The green hills and fields blurred into one singular shape as Aimee Ranieri drove down the country road.
It was a warm sunny day at the end of May and the wind was whistling through her car’s open windows as she travelled down the B1120 road. The Suffolk countryside was quiet and peaceful. There wasn’t another vehicle or person in sight.
Which is when Aimee saw it.
She hit her breaks. Standing there in the road was a huge black cat.
“It was longer than my car,” the 45-year-old from the village of Cransford, says today. “It scared the life out of me.”
The animal – roughly the size and colour of a panther – looked at her for what she says felt like a lifetime. Then it turned and bounded off into a farmers field.
If this sounds unbelievable, Aimee – an accountant by profession – is not the only person who claims to have encountered a big cat in this area of Suffolk in recent years.
So common have sightings become that locals have affectionately nicknamed the mysterious creature the Beast of Bruisyard after a nearby village. In April, it was even spotted close to Ed Sheeran’s nearby home. “I will never forget its eyes or the noise it made looking at us,” said one person on social media .
Aimee herself has no doubts she saw a big cat that night in May.
When she got home that evening, she immediately posted about her encounter on the Framlingham Community Facebook Page – which prompted many other locals to share their stories too.
Eliot Evans was one of them.
He says he saw the giant cat nine years ago, when he was a 16-year-old student out jogging near his home in Wickham Market. It made as if to chase him, he says, before leaping over a ditch and running off into nearby fields.
Now a 25-year-old chef, he said: “It was huge, about five feet long.”
Yet despite all this – and despite Suffolk police acknowledging multiple reports of big cats over the last decade – no-one has ever been able to get a picture of the animal, leading many to believe it doesn’t exist.

Experts, however, are not so certain.
They point to statistics – released by the Born Free Foundation – which show a 57 per cent increase in wild cats being owned in the UK in recent years. It is quite possible, believers say, that such pets may have been released into the wild and thrived there.
Lucy Burnell, a 48-year-old veterinary surgeon from Debenham Vets, said: “It’s entirely plausible that it exists, I wouldn’t be so quick to disbelieve.”

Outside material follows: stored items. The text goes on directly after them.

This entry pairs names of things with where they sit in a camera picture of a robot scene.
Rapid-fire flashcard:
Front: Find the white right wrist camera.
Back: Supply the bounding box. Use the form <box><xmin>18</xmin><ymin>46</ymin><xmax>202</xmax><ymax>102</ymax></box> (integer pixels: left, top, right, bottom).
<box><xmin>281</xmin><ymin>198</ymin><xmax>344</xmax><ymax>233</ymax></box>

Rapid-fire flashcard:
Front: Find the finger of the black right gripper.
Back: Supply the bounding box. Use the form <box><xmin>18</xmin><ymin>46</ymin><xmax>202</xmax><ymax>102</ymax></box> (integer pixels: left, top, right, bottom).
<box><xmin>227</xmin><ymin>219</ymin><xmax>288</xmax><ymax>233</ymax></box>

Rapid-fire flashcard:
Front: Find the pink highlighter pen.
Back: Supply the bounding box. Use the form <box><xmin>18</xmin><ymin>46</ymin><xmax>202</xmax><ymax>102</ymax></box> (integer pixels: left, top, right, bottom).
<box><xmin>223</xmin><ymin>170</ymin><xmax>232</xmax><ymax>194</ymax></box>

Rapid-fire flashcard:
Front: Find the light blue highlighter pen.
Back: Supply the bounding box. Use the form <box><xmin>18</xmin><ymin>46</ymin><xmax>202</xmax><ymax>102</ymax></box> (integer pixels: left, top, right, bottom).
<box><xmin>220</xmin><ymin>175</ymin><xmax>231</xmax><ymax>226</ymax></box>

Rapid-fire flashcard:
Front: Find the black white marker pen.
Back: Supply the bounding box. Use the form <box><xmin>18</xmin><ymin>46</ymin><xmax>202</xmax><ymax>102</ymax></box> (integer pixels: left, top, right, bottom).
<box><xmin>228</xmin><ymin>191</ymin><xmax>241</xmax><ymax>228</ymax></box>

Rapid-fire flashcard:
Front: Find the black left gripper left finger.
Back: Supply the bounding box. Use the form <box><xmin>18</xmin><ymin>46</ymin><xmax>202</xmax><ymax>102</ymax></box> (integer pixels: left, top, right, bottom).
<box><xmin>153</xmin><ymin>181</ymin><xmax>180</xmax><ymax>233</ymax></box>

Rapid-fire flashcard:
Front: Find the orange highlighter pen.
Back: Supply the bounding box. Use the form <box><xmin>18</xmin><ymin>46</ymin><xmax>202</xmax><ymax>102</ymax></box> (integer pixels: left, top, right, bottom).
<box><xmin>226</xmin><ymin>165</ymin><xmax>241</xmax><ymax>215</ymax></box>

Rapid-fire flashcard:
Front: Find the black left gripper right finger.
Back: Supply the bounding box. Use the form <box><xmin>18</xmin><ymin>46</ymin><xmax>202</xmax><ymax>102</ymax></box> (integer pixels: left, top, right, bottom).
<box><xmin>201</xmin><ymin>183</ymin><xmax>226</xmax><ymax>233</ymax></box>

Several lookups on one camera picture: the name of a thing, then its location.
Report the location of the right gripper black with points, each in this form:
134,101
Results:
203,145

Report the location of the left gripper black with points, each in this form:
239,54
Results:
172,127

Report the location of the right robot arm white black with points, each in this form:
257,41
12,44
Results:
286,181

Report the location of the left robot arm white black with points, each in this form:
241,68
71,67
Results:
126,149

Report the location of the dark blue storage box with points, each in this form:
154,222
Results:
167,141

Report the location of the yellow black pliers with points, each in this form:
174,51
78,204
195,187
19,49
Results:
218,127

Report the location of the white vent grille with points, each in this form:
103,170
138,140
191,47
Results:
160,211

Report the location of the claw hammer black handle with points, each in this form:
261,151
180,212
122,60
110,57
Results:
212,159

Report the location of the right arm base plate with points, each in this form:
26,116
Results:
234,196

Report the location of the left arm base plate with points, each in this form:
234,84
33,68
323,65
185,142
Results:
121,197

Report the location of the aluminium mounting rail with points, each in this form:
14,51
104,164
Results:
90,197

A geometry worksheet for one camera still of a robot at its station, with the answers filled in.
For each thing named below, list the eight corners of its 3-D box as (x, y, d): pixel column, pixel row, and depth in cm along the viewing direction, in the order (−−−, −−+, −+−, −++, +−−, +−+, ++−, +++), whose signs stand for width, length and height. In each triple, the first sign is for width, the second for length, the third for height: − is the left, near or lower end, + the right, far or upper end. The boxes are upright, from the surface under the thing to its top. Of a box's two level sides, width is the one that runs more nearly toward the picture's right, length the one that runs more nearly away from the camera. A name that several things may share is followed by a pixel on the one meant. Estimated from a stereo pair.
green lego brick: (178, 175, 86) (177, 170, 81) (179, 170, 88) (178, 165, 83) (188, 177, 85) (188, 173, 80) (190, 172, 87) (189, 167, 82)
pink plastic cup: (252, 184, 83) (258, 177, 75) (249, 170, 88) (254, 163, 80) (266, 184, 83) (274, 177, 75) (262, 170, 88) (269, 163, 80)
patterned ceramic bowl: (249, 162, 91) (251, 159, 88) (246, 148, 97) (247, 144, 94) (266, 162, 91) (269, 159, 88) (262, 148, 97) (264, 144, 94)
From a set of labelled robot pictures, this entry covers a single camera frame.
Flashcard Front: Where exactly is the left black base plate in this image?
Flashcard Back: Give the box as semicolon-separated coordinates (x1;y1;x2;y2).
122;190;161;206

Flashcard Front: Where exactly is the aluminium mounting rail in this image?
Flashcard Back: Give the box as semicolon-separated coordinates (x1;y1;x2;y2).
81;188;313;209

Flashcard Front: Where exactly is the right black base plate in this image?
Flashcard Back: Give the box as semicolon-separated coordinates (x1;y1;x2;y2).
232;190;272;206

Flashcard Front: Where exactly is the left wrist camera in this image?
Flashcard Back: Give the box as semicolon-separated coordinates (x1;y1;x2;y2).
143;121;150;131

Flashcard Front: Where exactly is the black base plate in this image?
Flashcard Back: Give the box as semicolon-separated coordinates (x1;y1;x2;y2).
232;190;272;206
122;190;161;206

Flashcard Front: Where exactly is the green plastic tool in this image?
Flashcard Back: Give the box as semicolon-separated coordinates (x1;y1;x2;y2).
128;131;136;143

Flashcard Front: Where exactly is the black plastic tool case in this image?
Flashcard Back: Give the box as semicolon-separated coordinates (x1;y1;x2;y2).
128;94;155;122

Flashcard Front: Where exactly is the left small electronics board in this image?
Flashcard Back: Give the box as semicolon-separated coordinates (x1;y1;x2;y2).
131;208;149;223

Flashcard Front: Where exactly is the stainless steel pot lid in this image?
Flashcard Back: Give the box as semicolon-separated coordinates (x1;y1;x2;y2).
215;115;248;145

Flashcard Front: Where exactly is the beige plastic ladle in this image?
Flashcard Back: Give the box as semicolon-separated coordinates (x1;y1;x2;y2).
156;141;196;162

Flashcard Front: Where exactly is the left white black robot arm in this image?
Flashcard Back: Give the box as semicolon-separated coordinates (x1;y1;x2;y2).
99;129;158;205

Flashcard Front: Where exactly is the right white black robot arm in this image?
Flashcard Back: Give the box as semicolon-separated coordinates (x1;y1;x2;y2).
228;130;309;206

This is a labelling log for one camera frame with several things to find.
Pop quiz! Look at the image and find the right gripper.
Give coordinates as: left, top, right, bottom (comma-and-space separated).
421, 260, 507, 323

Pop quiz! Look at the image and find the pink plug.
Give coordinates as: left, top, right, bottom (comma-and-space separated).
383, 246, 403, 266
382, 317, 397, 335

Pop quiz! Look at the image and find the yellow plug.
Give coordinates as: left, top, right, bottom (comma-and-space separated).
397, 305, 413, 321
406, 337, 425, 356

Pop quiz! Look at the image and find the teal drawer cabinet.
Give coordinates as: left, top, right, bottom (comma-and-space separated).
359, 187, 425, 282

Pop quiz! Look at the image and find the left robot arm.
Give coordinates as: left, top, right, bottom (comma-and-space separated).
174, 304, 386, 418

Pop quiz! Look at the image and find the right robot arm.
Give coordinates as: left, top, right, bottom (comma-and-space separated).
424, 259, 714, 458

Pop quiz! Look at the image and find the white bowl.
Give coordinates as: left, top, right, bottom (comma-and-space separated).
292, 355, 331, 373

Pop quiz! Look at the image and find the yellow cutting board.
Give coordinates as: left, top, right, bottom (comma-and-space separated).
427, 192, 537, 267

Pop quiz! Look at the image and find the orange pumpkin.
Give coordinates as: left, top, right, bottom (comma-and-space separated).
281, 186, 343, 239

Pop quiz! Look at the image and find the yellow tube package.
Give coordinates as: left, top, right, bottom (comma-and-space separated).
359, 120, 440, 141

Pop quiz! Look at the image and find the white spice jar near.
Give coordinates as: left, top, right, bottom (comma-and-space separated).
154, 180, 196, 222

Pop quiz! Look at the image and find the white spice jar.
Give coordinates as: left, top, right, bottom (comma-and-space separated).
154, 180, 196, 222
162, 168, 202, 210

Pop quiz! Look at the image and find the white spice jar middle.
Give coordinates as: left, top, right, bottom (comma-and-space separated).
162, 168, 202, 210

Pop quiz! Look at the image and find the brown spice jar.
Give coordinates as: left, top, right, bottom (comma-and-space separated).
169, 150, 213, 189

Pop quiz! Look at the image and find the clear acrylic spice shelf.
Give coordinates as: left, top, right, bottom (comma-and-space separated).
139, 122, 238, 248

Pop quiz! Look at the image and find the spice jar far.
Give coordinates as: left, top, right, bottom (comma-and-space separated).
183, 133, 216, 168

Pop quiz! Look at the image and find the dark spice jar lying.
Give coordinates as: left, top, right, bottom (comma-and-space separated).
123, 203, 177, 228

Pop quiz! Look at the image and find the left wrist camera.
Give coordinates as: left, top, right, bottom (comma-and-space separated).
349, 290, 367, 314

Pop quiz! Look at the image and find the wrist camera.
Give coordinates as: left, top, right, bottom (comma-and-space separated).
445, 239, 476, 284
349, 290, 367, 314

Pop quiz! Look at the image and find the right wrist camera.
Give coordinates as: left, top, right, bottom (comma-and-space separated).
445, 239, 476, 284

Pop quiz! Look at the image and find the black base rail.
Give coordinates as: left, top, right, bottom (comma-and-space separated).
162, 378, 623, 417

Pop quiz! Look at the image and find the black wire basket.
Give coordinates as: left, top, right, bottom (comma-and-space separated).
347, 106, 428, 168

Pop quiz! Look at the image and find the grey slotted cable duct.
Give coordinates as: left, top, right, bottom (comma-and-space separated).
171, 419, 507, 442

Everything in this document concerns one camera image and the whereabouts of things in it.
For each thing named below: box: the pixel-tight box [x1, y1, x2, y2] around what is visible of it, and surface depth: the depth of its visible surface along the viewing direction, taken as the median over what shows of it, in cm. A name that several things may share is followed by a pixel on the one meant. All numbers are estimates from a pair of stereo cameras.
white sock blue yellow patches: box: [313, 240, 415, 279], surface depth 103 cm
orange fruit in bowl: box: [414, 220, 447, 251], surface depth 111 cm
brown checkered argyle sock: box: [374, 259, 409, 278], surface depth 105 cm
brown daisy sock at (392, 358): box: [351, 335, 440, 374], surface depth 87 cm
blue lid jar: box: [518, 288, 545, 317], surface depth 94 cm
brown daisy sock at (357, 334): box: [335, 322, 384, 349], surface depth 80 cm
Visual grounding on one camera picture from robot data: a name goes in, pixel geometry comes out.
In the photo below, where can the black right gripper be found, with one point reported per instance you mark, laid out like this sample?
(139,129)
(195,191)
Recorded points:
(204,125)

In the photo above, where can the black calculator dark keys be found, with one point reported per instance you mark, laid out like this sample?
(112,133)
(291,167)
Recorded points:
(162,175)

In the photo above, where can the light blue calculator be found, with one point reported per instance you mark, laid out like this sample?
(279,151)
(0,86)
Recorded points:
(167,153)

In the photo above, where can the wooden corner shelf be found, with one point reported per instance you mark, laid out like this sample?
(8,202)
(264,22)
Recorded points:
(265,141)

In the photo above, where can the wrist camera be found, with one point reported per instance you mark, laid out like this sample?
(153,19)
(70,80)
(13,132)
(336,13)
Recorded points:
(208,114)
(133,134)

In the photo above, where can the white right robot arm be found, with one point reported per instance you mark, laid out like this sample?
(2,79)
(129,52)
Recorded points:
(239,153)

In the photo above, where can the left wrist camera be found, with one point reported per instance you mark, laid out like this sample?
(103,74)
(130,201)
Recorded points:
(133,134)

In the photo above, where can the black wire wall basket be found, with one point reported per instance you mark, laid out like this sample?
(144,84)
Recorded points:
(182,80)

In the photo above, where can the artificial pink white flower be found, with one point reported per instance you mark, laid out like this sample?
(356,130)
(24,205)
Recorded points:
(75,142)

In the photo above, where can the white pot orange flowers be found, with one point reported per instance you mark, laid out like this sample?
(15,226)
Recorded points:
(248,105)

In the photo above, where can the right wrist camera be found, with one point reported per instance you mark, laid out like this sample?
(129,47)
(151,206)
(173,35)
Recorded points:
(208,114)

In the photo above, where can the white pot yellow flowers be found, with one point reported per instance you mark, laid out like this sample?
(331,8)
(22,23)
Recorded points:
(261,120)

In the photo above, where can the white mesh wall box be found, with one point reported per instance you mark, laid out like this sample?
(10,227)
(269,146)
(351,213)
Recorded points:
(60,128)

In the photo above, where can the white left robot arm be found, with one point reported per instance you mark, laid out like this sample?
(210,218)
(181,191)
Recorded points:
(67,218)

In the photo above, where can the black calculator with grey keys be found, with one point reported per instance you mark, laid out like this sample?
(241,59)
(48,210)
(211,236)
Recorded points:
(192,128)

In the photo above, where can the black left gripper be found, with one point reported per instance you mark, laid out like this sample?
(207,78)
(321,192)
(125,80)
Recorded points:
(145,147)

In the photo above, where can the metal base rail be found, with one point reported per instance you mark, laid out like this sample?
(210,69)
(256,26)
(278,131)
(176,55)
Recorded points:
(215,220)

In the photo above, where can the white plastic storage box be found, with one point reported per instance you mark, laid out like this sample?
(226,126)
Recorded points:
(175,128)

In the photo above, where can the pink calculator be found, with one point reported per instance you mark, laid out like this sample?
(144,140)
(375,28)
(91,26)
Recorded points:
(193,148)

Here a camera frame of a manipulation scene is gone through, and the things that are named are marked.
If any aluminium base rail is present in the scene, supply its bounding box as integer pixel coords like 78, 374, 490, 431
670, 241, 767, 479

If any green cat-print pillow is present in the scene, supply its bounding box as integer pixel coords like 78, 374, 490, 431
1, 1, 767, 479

The University of Cambridge graduate – who specialises in feline medication and care – added: “I think the idea of it is really exciting. It feels like it would be a good luck charm.”
It all begs the question, where are they coming from and where do they go?
Heather Collinson, 54, the head veterinary surgeon with Debenham Vets, said: “It’s more likely that a number of people in the area own a certain breed of cat, a mix of both large cat and domesticated cat. The cats then escape the garden for a run – and there you have your beast.”
Its not just Suffolk that is plagued with sightings either.
There are about 500-600 sightings of big cats across the UK every single year according to the British Big Cat Society. In Norfolk – right next door to both Suffolk and Lincolnshire – there are an average of ten sightings per year with some dating back to at least 1965. Lincolnshire itself has the Lindsey Leopard which is said to stalk the area.
Yet is it sounds rather worrying, Aimee herself doesn’t think so.
Back with her and looking out over teh fields where she saw the big cat, she says the encounter was a positive thing.
“I feel like I’ve been visited by a late relative,” she said. “Someone who just wanted to show me that they were here, even if it was a weird way to show me.”